Faut-il renégocier l'accord sur le Brexit ?
La chambre basse britannique doit se prononcer ce jeudi sur le sursis sollicité par la Première ministre Theresa May, qui veut plus de temps pour renégocier l'accord de sortie avec l'UE. Le président du Conseil, Donald Tusk, avait exhorté Londres à faire des propositions concrètes pour que la situation se débloque. Les éditorialistes pensent qu'il est encore possible d'éviter le pire.
Un exit au Brexit
Attendu que toutes les parties prenantes perdraient au change, il y pourrait finalement y avoir un Brexit ordonné, analyse la politologue Melanie Sully dans Wiener Zeitung :
«La formation nord-irlandaise Democratic Unionist Party ne veut pas qu'un Brexit sans accord ait pour possible conséquence la tenue d'un référendum sur une Irlande unie. L'aile radicale des Tories veut le Brexit et un accord commercial qui ne sera possible qu'à posteriori. Le Labour cherche une solution qui lui permette de sauver la face, car renoncer au Brexit pourrait être perçu négativement dans les milieux travaillistes. ... Un accord sur le Brexit offrirait une issue à une situation perdant-perdant. L'UE ne veut pas de Brexit 'No Deal' et elle a investi beaucoup de matière grise dans l'accord. Il s'agit désormais d'élaborer une formule qui soit capable de décrocher une majorité à la chambre basse. Une formule qui ne sacrifie pas les principes fondamentaux sacro-saints de l'UE.»

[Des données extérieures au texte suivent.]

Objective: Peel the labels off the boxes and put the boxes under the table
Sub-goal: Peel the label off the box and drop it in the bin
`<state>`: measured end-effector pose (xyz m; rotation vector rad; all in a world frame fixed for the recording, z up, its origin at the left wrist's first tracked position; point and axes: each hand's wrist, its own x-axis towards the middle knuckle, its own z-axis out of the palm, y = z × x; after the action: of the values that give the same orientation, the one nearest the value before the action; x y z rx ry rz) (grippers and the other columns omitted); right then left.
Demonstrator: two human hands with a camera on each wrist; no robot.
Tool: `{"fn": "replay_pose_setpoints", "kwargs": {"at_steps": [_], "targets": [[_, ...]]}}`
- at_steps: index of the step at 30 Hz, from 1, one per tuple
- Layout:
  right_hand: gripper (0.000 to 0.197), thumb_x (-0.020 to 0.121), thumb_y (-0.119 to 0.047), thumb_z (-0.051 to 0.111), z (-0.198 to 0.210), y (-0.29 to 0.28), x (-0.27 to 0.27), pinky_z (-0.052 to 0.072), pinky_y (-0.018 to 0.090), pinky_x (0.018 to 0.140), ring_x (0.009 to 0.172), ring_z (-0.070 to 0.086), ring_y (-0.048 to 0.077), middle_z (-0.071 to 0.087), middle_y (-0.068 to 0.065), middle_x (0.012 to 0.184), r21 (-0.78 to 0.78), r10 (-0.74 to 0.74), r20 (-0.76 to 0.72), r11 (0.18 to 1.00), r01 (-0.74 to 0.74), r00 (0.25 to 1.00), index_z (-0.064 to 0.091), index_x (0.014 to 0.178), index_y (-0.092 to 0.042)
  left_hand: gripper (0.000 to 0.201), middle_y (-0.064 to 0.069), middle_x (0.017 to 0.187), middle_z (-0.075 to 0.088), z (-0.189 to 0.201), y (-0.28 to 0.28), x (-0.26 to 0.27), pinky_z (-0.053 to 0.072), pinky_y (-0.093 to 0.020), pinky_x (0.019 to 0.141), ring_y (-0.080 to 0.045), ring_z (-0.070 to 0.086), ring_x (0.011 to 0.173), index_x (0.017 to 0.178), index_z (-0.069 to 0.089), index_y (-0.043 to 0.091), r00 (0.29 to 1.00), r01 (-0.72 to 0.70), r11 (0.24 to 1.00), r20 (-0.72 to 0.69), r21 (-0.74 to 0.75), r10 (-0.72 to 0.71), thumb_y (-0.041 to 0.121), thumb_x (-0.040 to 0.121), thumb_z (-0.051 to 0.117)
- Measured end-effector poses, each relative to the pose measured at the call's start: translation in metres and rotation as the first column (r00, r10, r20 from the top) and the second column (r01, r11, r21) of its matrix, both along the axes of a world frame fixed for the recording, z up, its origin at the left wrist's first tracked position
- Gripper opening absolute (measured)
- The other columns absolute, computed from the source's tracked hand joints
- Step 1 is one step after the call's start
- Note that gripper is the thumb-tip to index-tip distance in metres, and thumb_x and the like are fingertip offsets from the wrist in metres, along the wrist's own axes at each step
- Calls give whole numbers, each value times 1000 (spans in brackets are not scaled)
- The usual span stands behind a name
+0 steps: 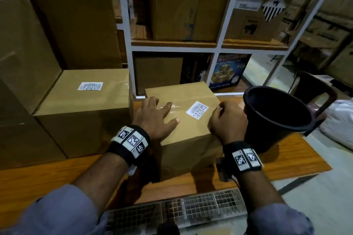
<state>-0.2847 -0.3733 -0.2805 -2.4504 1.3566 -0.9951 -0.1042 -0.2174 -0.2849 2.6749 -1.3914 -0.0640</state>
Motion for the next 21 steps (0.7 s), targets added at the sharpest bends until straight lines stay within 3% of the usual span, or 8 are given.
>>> {"fn": "replay_pose_setpoints", "kwargs": {"at_steps": [3, 6, 8, 11, 13, 15, 18, 21], "targets": [[46, 90, -60, 56, -5, 24, -5, 53, 42, 81, 100, 62, 33, 65, 6, 112, 34, -34, -177, 999, 41, 984, 73, 102, -19, 68, -4, 146, 37, 11, -7, 15, 39, -51, 110, -27, 34, 134, 151, 42, 51, 1000, -1, 1000, 20, -7, 1, 80, 90, 44], [74, 83, -83, 43, -17, 48, -6, 51, 45, 85, 116, 51, 33, 60, 4, 129, 4, -89, -341, 995, 96, 936, 68, 117, -23, 63, -7, 164, 26, 6, -11, 30, 25, -57, 121, -33, 23, 151, 147, 45, 48, 993, 37, 998, -114, -53, -43, 74, 90, 52], [75, 86, -82, 41, -22, 48, -7, 50, 48, 93, 125, 47, 32, 58, 5, 136, 2, -51, -338, 998, 55, 940, 65, 125, -22, 80, -6, 170, 21, 3, -6, 36, 20, -58, 124, -33, 17, 155, 151, 40, 43, 979, 51, 995, -193, -83, -66, 84, 83, 51], [66, 97, -69, 46, -20, 24, -13, 36, 50, 117, 144, 33, 32, 46, 8, 155, 174, 144, -259, 980, -101, 955, 58, 141, -21, 108, -8, 160, 32, 6, 2, 35, 34, -54, 116, -34, 29, 145, 158, 28, 42, 994, 34, 999, -100, -32, -37, 101, 68, 40], [59, 101, -58, 51, -14, 9, -18, 29, 50, 121, 151, 27, 32, 39, 9, 161, 275, 253, -196, 942, -194, 948, 54, 147, -21, 99, -11, 146, 36, 10, 4, 28, 37, -51, 110, -33, 34, 134, 157, 28, 44, 999, 9, 999, 36, 45, -10, 99, 75, 32], [48, 99, -58, 55, -9, 2, -21, 38, 55, 115, 145, 35, 32, 49, 9, 150, 219, 244, -216, 956, -196, 945, 62, 132, -24, 82, -13, 139, 39, 15, 2, 19, 36, -52, 110, -33, 37, 129, 147, 44, 41, 994, -34, 999, 104, 32, 30, 91, 86, 25], [52, 94, -61, 61, 0, 11, -23, 42, 55, 112, 142, 39, 29, 52, 7, 148, 115, 131, -297, 988, -101, 946, 63, 133, -25, 70, -13, 142, 41, 11, 1, 15, 34, -53, 114, -33, 38, 134, 131, 53, 30, 998, -31, 999, 46, -7, 31, 83, 92, 30], [73, 94, -68, 58, 3, 23, -22, 29, 51, 120, 153, 22, 33, 34, 11, 164, 288, 279, -309, 939, -191, 909, 49, 151, -24, 56, -8, 137, 53, 2, 1, 12, 44, -49, 106, -27, 48, 124, 114, 51, 26, 999, 12, 992, -46, -127, -18, 77, 93, 41]]}}
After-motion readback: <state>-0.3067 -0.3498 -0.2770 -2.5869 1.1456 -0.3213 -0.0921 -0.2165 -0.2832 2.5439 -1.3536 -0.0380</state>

Sauvegarder les intérêts des citoyens
Il faut que May et le Parlement se fixent désormais pour mot d'ordre de limiter la casse, préconise Daily Sabah :
«Quoi qu'il advienne dans les deux prochaines semaines, que May revienne avec ou sans accord au Parlement, il est évident que le Brexit restera un facteur d'incertitude pour les deux protagonistes, la Grande-Bretagne et l'UE. A ce stade, les politiques doivent prendre leurs responsabilités et veiller à minimiser le plus possible l'impact qu'aura le Brexit sur la vie des citoyens, et à éviter un bouleversement de leur vie.»

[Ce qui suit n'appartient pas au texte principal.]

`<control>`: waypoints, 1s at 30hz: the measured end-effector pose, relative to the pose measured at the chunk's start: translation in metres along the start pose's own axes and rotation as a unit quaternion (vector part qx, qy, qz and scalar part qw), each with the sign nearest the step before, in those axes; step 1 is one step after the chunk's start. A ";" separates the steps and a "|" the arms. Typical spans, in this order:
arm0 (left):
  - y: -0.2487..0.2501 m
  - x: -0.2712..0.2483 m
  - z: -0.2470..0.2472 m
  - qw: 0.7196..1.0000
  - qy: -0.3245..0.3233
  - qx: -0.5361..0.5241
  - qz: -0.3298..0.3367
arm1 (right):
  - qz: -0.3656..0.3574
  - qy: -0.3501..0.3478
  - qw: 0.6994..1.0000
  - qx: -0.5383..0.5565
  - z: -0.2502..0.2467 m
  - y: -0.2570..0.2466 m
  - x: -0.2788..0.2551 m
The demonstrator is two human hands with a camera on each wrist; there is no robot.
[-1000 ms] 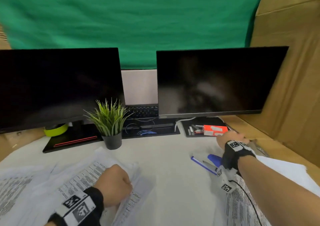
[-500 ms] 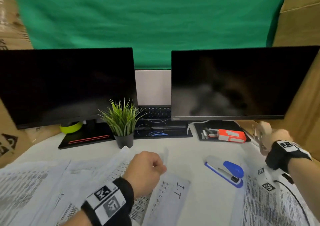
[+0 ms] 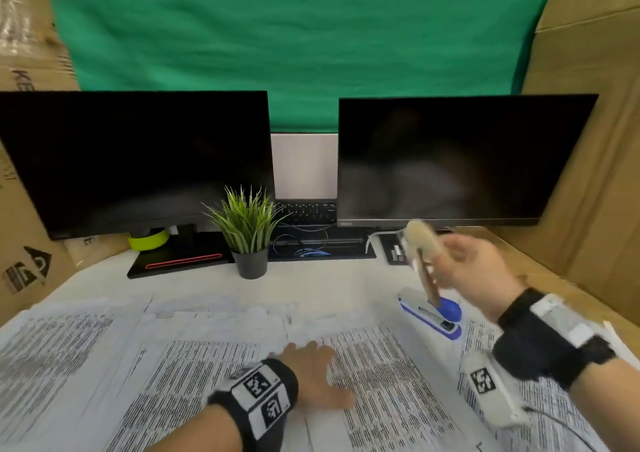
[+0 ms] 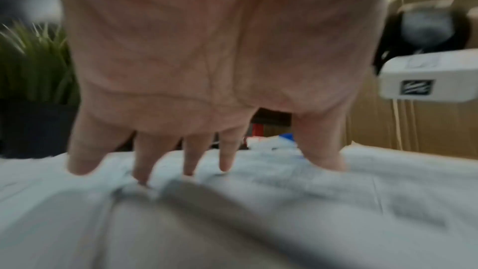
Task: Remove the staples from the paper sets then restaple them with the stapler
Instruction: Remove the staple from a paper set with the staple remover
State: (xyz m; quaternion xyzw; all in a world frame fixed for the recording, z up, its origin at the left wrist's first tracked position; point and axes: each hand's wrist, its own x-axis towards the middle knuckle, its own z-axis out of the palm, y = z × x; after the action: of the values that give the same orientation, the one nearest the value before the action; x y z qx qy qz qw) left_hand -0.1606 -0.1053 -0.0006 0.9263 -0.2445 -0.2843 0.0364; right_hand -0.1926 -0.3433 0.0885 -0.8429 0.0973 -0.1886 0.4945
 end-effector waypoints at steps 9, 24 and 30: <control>0.002 -0.003 0.009 0.998 0.011 0.060 0.018 | -0.003 -0.205 0.941 -0.270 0.090 0.048 -0.036; -0.019 0.014 0.021 0.992 -0.006 0.115 -0.056 | -0.114 -0.273 0.881 -0.368 0.160 0.038 -0.022; -0.022 0.014 0.023 0.991 -0.002 0.121 -0.052 | -0.078 -0.277 0.895 -0.340 0.154 0.036 -0.017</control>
State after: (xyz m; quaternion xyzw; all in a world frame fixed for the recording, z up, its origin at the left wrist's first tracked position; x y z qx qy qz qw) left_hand -0.1534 -0.0910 -0.0319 0.9350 -0.2286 -0.2556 -0.0909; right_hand -0.1434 -0.2325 -0.0146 -0.9827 -0.0517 0.0589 0.1679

Le moment de tirer un trait
Les temporisations de May sont proprement irresponsables, lit-on sur tagesschau.de :
«Elle a déjà affaibli l'économie de son pays, exaspère les chefs d'entreprises et oblige les multinationales à se mettre en quête de nouveaux sites où s'implanter et à se tourner vers de nouveaux marchés. Un Brexit dur serait pour les Britanniques une catastrophe, dans presque tous les domaines. ... Face à la gravité des risques encourus, les coups de poker de dernière minute sont déplacés. May doit mettre un terme aux négociations et confronter la chambre basse à la vérité, au lieu de répéter a l'envi ses promesses vides. Si May reste réticente, le Parlement doit lui forcer la main avant qu'il ne soit trop tard et que les dommages soient encore plus graves.»
May doit se sacrifier ou sacrifier le pays
Le chef du Labour, Jeremy Corbyn, avait proposé à May de lui apporter une majorité au Parlement en vue de trouver un accord sur le Brexit. Sa condition : le maintien de la Grande-Bretagne dans l'union douanière. May fait face à un dilemme, estime Marius Chivu sur son blog hébergé par Adevarul :
«Le scénario d'un Brexit soft obtenu avec l'aide des députés Labour pose au gouvernement May un problème véritablement existentiel. La perte de majorité des conservateurs rouvrira le débat de sa démission. Un Brexit dur, en revanche, garantirait la cohésion du gouvernement conservateur et la survie de May. ... La Première ministre britannique fait donc face à un choix cornélien : soit faire preuve de responsabilité en faisant le choix d'un Brexit soft avec l'aide des députés Labour - ce qui revient à monter à l’échafaud et perdre le pouvoir politique, ou conserver la majorité pour gérer le désastre au lendemain d'un Brexit dur.»
La France ne peut pas se permettre un 'no deal'
The Spectator conseille au président Macron de prendre un ton plus conciliant envers Londres dans les négociations sur le Brexit :
«Selon un récent rapport de l'assureur-crédit français Euler Hermes, en cas de Brexit dur, la France perdrait trois milliards d'euros sur ses exportations en 2019, ce qui en ferait le troisième pays de l'UE le plus durement touché après l'Allemagne et les Pays-Bas. Le Brexit pourrait également affecter le plus important excédent commercial que la France réalise en marchandises avec un autre pays - en l'occurrence la Grande-Bretagne. ... Compte tenu du ralentissement spectaculaire de l'économie française, Macron pourrait choisir de promouvoir une voie de conciliation dans les négociations sur le Brexit, qui profiterait à la fois à son propre pays et à celui de son arrière grand-père.»